Albert Barnes Commentary


Albert Barnes Commentary
"Thou sellest thy people for nought, And hast not increased [thy wealth] by their price." — Psalms 44:12 (ASV)
Thou sellest thy people for nought - The margin notes 'without riches,' meaning without gain or advantage; that is, for no price that would be an equivalent. The people were given up to their enemies, but there was nothing in return that would be of equal value. The loss was in no way made up. They were taken away from their country and their homes.
They were withdrawn from useful labor in the land. There was a great diminution of national strength and wealth, but there was no return to the land, no advantage, no valuable result that would be an equivalent for thus withdrawing them from their country and their homes. It was as though they had been given away.
A case may be supposed where the exile of a part of a people might be an advantage to a land, or where there would be a full equivalent for the loss sustained. For example, when soldiers go out to defend their country and repel a foe, they render a higher service than they could by remaining at home. Or, when colonists go out and settle in a new region, they produce valuable returns in commerce. Similarly, when missionaries go out among the pagan, they often produce, by a reflex influence, effects on the piety and prosperity of the churches at home that are more important and more widely diffused than would have been produced by their remaining to labor in their own country.

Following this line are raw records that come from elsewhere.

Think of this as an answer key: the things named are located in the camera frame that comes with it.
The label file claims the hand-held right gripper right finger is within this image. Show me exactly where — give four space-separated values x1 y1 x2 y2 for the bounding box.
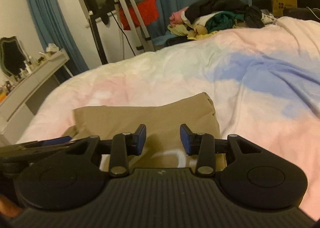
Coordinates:
180 123 263 178

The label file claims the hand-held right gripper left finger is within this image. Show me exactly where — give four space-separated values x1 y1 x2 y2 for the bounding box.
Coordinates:
66 124 147 178

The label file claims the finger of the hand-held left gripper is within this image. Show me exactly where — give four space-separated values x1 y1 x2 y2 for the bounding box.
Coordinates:
42 136 73 144
15 140 75 152

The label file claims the tan shirt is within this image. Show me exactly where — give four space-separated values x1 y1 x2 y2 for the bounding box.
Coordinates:
62 92 224 171

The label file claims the pile of clothes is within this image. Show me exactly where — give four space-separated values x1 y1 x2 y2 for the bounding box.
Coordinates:
167 0 278 40

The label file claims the person's left hand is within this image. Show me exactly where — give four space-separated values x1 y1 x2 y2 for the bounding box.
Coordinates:
0 197 22 218

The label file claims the white dressing table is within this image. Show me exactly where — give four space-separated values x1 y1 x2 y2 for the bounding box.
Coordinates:
0 48 70 144

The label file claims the row of cosmetic bottles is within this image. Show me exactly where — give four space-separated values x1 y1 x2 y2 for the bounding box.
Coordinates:
0 53 49 96

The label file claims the bed with white sheet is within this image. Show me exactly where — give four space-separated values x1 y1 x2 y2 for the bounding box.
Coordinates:
16 16 320 221

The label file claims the white tissue box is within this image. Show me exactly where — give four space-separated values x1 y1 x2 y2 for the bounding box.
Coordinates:
45 43 60 53

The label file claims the wavy vanity mirror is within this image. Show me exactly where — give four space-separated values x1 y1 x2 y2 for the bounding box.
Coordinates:
0 36 29 77

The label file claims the narrow blue curtain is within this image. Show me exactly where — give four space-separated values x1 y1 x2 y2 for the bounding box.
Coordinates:
22 0 88 77

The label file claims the garment steamer stand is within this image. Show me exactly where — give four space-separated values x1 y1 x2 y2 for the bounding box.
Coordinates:
96 0 155 52

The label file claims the red garment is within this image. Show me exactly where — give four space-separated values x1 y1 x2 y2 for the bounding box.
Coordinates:
119 0 160 27

But no such valuable results occurred here. The idea is that they were lost to their homes, to their country, and to the cause of religion. It is not necessary to suppose that the psalmist here means to say that the people had been literally sold into slavery, although it is not in itself improbable that this had occurred. All that the words necessarily imply would be that the effect was as if they were sold into bondage. In Deuteronomy 32:30; Judges 2:14; Judges 3:8; Judges 4:2, 9; and Judges 10:7, the word used here is employed to express the fact that God delivered his people into the hand of their enemies. Any removal into the territories of the pagan would be a fact corresponding with all that is conveyed by the language used.
There can be little doubt, however, that (at the time referred to) those who were made captives in war were literally sold as slaves. This was a common custom. Compare the notes at Isaiah 52:3.
And dost not increase thy wealth by their price - The words “thy wealth” are supplied by the translators, but the idea of the psalmist is undoubtedly expressed with accuracy. The meaning is that no good result to the cause of religion, no corresponding returns, had been the consequence of thus giving up the people into the hand of their enemies. This may, however, be rendered, as DeWette translates it, “you have not enhanced their price;” that is, God had not set a high price on them, but had sold them for too little, or had given them away for nothing. But the former idea seems better to suit the connection and to convey more exactly the meaning of the original. So it is rendered in the Chaldee and by Luther.